Items can be added to a collection:

```python
collection.add(Item(key="my.item", value="my item value"))
```

### Removing items from a collection

Items can be removed from a collection:

```python
collection.remove("my.item")
```

### Saving a collection

A collection can be saved to a storage:

```python
collection.save(url="path/to/collection")
```

### Versioning

The currently implemented scheme assumes that the version is part of the collection file. 

If you have a use case where the versioning should happen outside of the file (for example, as happens with `git`), please let me know in the issues. 

### Storage

The currently implemented storage is a single file per-collection, either JSON or YAML. 

Both files are human readable and more importantly their diff is human readable.

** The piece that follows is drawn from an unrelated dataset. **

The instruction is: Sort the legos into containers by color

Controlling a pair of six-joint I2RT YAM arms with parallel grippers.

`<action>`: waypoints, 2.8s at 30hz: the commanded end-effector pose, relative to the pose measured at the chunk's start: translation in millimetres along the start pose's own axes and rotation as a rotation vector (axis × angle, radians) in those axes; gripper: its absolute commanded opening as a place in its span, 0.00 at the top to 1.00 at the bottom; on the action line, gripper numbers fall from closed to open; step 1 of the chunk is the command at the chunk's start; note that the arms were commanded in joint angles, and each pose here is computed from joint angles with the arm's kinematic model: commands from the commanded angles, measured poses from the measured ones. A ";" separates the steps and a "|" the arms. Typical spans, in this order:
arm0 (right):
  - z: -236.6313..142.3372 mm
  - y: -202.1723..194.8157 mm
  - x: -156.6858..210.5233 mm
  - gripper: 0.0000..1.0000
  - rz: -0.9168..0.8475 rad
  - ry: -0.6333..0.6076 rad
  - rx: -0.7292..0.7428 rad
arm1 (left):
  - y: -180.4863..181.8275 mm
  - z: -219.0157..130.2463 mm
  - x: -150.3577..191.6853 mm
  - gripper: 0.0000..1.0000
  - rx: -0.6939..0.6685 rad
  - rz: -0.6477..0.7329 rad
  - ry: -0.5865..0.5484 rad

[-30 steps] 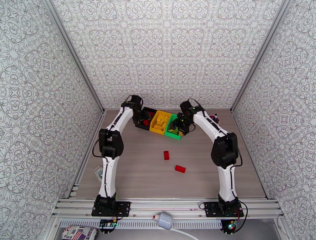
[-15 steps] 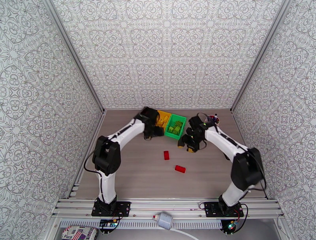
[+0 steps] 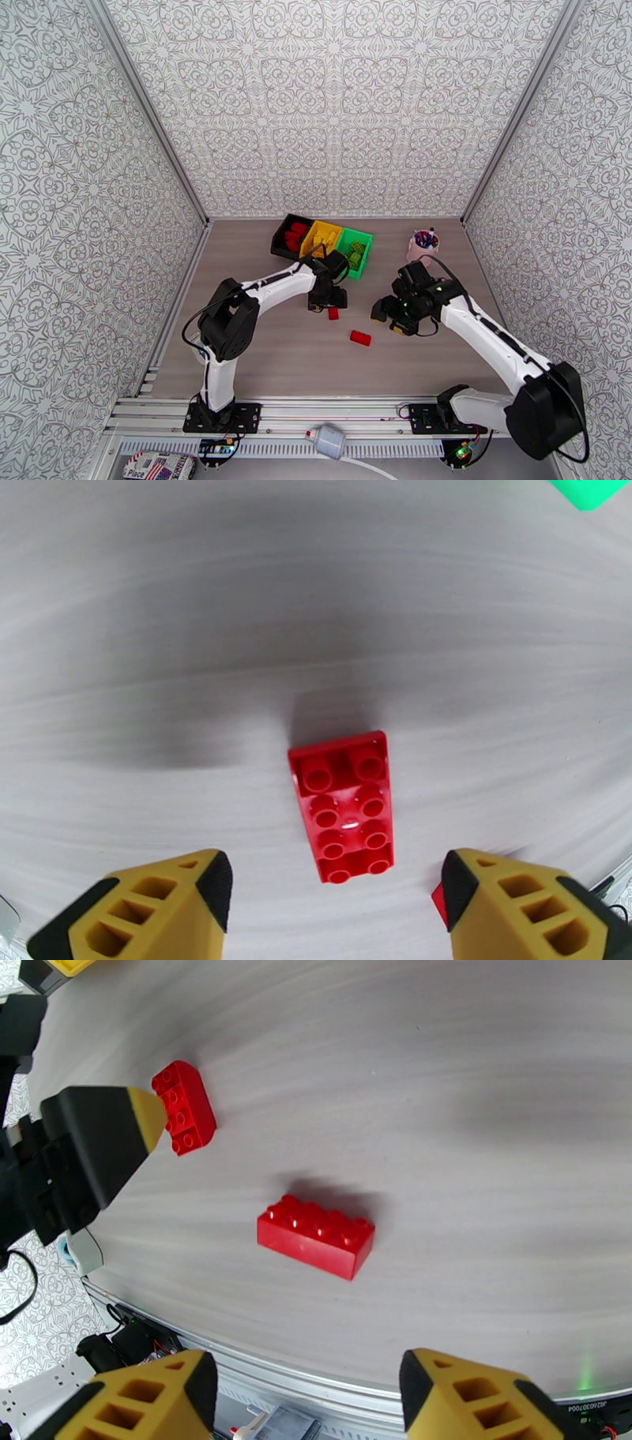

If there's a need to add file-per-item storage please let me know in the issues. 

# Roadmap and Contributing

This library would stay small. Further work on this library is pending feedback from the community in the issues. 

I currently plan to add the following capabilities:

- [ ] - Support watch on a collection (i.e. file watch) and change notification callback.
- [ ] - A `link` content type to support nested loading.
- [ ] - Lazy loading for `link` values. 

Please let me know if you want me to add additional storage options or features.

## Contributing

Please feel free to open issues, especially before opening pull requests. I'll add a mandatory CLA in the future.